Wilkinson continued to bash Swetnick for returning to parties where those alleged atrocities were occurring and never considering “what was happening to those other women,” adding, “I have a very hard time believing that’s true.”
In her sworn affidavit, Swetnick alleged that she was drugged and raped at one of those parties, and that Kavanaugh was present when it happened—but she did not go so far as to claim he was personally involved in her alleged rape.
The lawyer went on to question Swetnick’s timing, coming forward just one day before the hearing where his first accuser Christine Blasey Ford is set to testify.
“I mean it's outrageous,” Wilkinson said. “Really? You witnessed gang rapes and you have never come forward? We know Judge Kavanagh has been under scrutiny for months, and you witnessed something like this, as a parent of a daughter and two sons, I cannot imagine not coming forward when this man was named, if that's what you witnessed.”
Wilkinson’s comments echo talking points from both conservative media personalities and Republican senators in the hours since Avenatti made his client’s claims public.
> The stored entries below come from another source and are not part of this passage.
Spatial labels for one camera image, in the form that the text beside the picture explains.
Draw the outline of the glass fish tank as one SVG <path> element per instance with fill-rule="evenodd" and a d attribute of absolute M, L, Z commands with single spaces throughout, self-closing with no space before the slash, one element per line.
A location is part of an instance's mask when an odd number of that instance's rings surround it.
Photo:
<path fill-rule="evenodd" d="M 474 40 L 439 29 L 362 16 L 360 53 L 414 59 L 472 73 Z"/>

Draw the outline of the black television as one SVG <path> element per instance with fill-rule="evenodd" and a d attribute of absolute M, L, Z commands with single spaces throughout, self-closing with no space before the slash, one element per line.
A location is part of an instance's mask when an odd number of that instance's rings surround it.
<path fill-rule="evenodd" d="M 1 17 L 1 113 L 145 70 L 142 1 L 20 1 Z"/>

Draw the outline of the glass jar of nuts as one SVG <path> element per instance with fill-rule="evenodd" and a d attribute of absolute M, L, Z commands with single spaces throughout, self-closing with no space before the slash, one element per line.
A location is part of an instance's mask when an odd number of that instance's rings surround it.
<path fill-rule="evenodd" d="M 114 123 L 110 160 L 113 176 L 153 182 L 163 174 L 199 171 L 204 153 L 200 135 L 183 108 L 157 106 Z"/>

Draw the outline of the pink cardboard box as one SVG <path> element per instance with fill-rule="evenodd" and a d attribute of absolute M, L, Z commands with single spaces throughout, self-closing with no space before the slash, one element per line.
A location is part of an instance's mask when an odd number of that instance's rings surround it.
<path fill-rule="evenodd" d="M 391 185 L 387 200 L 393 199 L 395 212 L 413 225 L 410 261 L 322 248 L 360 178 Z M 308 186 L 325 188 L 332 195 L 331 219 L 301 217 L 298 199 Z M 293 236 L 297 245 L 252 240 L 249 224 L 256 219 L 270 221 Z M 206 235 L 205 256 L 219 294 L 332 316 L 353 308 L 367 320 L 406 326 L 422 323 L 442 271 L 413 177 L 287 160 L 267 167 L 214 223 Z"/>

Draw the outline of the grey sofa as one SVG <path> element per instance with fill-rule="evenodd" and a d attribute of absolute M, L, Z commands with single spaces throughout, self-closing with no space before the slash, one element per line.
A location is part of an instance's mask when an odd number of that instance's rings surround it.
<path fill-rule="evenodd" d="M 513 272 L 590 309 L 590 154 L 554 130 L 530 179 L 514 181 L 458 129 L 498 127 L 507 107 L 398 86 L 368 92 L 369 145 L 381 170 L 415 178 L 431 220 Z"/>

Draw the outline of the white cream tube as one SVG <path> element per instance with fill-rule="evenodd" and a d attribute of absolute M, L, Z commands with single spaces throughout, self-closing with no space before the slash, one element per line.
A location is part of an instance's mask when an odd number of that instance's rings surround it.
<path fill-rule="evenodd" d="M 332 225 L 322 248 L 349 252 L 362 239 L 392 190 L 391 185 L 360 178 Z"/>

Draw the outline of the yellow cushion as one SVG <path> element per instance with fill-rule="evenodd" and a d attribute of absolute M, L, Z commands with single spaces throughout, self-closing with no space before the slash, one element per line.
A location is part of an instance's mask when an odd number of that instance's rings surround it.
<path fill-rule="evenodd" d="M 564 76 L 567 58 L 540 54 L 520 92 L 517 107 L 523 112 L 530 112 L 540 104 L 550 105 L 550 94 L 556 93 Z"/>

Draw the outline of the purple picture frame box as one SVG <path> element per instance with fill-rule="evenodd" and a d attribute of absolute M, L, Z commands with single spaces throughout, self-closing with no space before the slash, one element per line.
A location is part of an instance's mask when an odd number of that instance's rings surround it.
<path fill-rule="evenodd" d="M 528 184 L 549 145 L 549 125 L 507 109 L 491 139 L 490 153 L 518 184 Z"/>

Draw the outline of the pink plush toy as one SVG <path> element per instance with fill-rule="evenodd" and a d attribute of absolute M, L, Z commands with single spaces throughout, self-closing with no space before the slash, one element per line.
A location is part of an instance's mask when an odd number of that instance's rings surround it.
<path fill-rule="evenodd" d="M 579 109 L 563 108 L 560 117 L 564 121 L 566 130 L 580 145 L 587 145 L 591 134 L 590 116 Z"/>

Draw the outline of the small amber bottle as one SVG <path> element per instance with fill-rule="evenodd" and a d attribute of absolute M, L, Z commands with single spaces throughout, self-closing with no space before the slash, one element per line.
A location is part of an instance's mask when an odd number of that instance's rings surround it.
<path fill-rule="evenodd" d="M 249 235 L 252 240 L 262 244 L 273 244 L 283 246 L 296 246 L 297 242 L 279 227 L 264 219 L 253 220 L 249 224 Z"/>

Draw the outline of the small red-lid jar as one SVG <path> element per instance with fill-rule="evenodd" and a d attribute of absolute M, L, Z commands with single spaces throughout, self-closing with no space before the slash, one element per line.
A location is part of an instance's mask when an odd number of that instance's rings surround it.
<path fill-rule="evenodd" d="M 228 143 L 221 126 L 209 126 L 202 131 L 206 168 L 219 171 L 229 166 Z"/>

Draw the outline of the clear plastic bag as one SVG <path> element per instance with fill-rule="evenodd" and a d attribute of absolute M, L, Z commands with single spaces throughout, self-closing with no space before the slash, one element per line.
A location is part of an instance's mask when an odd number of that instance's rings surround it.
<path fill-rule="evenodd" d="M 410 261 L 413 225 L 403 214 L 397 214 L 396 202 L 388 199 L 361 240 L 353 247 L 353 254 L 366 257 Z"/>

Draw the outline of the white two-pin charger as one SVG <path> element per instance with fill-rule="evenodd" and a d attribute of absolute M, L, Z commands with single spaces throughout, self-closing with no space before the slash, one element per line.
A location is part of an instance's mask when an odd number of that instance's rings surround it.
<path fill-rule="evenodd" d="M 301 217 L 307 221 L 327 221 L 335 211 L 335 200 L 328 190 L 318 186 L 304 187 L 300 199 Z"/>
National Review editor Rich Lowry, for example, was quick to respond to Avenatti with “one obvious question” about the account: “Why would she constantly attend parties where she believed girls were being gang-raped?”
“If you know there's a band of 15 year olds running drugs and raping fellow teenagers, why'd you keep going to the parties?” prominent right-wing commentator Erick Erickson asked on Twitter. “Why'd you never tell anyone else about this rape gang?”
Similarly, Sen. Lindsey Graham (R-SC), who has publicly stated that nothing could make him rescind his support for Kavanaugh’s nomination, tweeted: “I have a difficult time believing any person would continue to go to – according to the affidavit – ten parties over a two-year period where women were routinely gang raped and not report it.”
And Sen. Bill Cassidy (R-LA) told Fox News: “We are being told that a woman went to 10 different parties where women were being gang raped and never reported it until two days before this hearing. That just doesn't seem right to me.”
And when President Trump was asked by reporters on Wednesday if he believes all three women are lying, he would only respond: “What’s your next question?”
However, naturally, his son Donald Trump Jr. did not hesitate to share his thoughts on the matter, questioning why Swetnick would repeatedly attend high school parties once she was already in college—something he swore he and his friends would never have done.